Ultrastructure of photoreceptor layer in Wt versus TgP23H swine. (A) TEM image of photoreceptor layer in Wt versus TgP23H E85. Photoreceptor IS and connecting-cilium (black arrowhead) appeared similar, and outer segments have not yet formed in Wt and Tg. Scale bar: 2 μm. (B) TEM image of photoreceptor layer in Wt versus TgP23H swine E105 through P3. E105 Wt, ROS/RIS, and COS/CIS exhibit normal morphology. E105 through P3 TgP23H, truncated ROS (black arrows) extend from RIS, COS appear normal or are lacking, and CIS appear enlarged. IS, inner segment; RIS, rod inner segment. Scale bar: 2 μm.

Figure 3

TEM image of outer retina TgP23H swine (P0). Cone outer segments (black arrows) abut the RPE and many CIS lack cone outer segments. External limiting membrane is intact (white arrows). Outer nuclear layer shows cone nuclei in the outermost row and stacks of rod nuclei (RN1–RN4), with degenerating rod nuclei (black arrowhead). Only cone pedicles (CP) can be seen in the outer plexiform layer. Scale bar: 10 μm.

Figure 4

TEM image of outer plexiform layer Wt versus TgP23H swine (E85–P3). (A) E85, no identifiable photoreceptor axons or synaptic terminals in the OPL. (B) E105 Wt, axons extending from RN into OPL, as well as a few ribbons (black arrowheads), while TgP23H show no axons or ribbons. (C) P0 and (D) P3 Wt retinae show rod spherules (white arrows) and CP with synapses and triads in the OPL. E105 through P3 TgP23H retinae show axonal retraction, no spherules or triads, and few ribbon synapses (black arrows), but cone photoreceptor axons and pedicles appear normal. (E) Magnification of boxed in region in P0 showing Wt showing normal triadic profiles (white arrows) in Wt and their absence in TgP23H (black arrow). HZCN, horizontal cell nucleus. Scale bar: 2 μm and applies to all panels.

Figure 5

Immunolabeling with anti-Rho 1D4 (rhodopsin) antibody Wt versus TgP23H (E85–P3). (A–C) Intense staining with anti-Rho 1D4 is restricted to the PRL in Wt retinae (left column). Anti-Rho 1D4 is delocalized to the ONL in TgP23H (right column).
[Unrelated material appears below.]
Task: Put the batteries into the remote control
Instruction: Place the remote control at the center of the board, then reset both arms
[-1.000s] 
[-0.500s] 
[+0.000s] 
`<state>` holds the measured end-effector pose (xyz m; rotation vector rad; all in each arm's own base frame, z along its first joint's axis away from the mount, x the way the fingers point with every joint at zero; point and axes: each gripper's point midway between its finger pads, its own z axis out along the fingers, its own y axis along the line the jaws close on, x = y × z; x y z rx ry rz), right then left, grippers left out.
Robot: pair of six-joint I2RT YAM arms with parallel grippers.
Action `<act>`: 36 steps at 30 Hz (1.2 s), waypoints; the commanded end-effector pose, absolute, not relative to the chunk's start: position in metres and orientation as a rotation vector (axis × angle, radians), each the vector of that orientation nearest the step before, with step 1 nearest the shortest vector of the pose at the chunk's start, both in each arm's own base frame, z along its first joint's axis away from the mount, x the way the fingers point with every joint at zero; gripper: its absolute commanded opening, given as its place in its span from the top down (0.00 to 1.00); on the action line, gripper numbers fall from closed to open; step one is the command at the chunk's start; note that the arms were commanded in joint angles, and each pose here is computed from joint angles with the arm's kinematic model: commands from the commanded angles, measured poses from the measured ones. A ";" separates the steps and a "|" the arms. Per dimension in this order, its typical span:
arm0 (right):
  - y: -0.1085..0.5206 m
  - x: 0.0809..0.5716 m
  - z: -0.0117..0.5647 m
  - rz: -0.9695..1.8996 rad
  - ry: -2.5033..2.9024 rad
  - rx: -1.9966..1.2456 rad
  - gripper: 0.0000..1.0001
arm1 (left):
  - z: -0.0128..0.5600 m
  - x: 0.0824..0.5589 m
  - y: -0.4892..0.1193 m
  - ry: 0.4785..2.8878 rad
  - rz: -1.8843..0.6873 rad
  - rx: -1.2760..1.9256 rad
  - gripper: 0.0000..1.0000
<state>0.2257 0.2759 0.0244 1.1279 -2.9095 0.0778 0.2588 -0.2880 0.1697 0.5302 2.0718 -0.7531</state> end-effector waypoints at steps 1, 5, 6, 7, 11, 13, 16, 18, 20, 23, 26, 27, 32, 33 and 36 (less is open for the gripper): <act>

Scale bar: 20 μm and applies to all panels. Figures from P0 are not shown but are the same as P3.

Figure 6

Representative ffERG recordings for rod, cone, and 30-Hz flicker in Wt and TgP23H Swine (P3). (A) The rod waveform and histogram show a striking difference, with a nearly extinguished response in the TgP23H, while the Wt has a clearly discernible response. In contrast, the representative cone traces and histograms show how the morphology of the components of the cone and cone flicker waveforms at P3 ([B, C], respectively) are very similar between the TgP23H and Wt.